I'm going to be participating in a National Geographic Live! Emerging Explorers Salon next week in Washington, D.C., if you happen to be in the area. This is more of a discussion between the audience and Explorers, mediated by Boyd Matson of National Geographic:
Sunday, October 19, 2008
My current project manager, Kelly Boyer (formerly of the Houston Zoo and now a graduate student at Iowa State) has sent me a few updates lately. I'll just paste one here. Another observation (of Tumbo hunting bushbabies with a tool) brings our sample size up to 56 records of tool-assisted hunting! Most hunts are still by females and young males, with only a few adult males ever exhibiting the behavior. The picture at right is one taken by Kelly. It is of adult female Nickel (one of the most prolific hunters) with her 1.5 year-old infant Teva and Nellie (Nickel's juvenile sister and Teva's aunt).

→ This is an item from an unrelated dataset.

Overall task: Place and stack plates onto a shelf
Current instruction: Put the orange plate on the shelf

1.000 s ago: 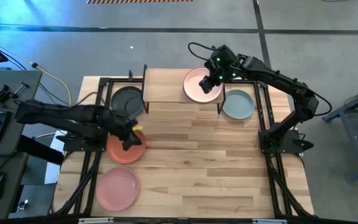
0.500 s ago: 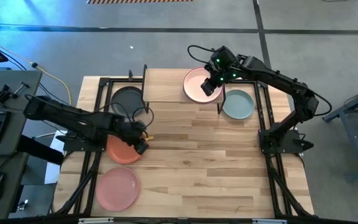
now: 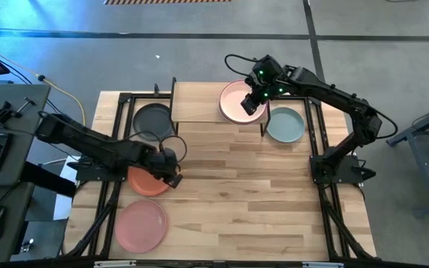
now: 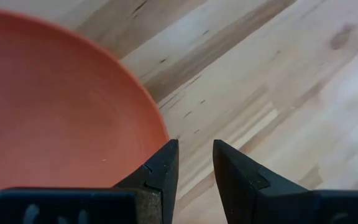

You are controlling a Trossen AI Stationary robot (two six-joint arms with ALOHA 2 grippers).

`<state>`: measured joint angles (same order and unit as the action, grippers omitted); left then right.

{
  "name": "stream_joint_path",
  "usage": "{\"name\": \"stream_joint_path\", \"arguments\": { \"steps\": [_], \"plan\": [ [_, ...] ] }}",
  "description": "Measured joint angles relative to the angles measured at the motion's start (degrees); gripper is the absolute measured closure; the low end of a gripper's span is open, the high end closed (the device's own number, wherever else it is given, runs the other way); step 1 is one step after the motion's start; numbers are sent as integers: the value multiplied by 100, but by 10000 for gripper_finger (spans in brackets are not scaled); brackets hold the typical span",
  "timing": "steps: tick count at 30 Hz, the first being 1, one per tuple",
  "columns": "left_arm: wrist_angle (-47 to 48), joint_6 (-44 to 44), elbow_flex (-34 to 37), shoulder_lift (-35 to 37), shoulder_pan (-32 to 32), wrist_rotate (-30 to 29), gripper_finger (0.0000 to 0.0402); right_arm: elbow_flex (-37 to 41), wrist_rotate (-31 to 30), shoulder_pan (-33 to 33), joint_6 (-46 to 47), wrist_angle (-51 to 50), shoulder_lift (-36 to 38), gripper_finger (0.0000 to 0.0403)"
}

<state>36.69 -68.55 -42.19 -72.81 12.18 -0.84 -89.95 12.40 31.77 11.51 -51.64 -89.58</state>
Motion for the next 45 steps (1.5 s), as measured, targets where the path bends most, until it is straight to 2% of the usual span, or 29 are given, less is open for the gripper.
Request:
{"name": "stream_joint_path", "arguments": {
  "steps": [5,33,36,45],
  "plan": [
    [9,-192,4,-230,107,-183,312,0,0,0,0,-2,0,311],
    [-87,-639,-17,-1370,263,-125,312,0,2,0,-3,-9,0,311],
    [-88,-637,-17,-1368,263,-126,323,0,2,0,-4,-9,0,311],
    [-42,-527,-24,-1328,313,-48,389,0,2,0,-7,-9,0,311]
  ]
}}
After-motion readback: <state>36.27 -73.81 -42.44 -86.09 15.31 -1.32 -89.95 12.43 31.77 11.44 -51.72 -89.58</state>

The observation described below of David hunting (and not sharing the meat of!) a vervet monkey will be added to a manuscript Stacy Lindshield (Ph.D. student in Ecology and Evolutionary Biology at ISU) and I are currently preparing. Here is Kelly's news (I've noted the age-sex classes of individuals in parentheses):
...I did see them this week! AND (subadult male) David had a vervet! I didn't see the hunt, but I believe it was the hunt that helped me find them because I had just heard one loud WRAA bark and then nothing... David kept nearly the whole monkey for himself, despite Mamadou (adult male), Tia (adult female) and Bo (adolescent male) begging and begging... Yopogon (alpha male) acted as if he didn't care for most of the morning, until one moment when he stood up, piloerect and swaying, charged David and gave him a good beating! Twice! But still, David kept the monkey! In the end, he gave the skin and what little was left to Mamadou. What a pal.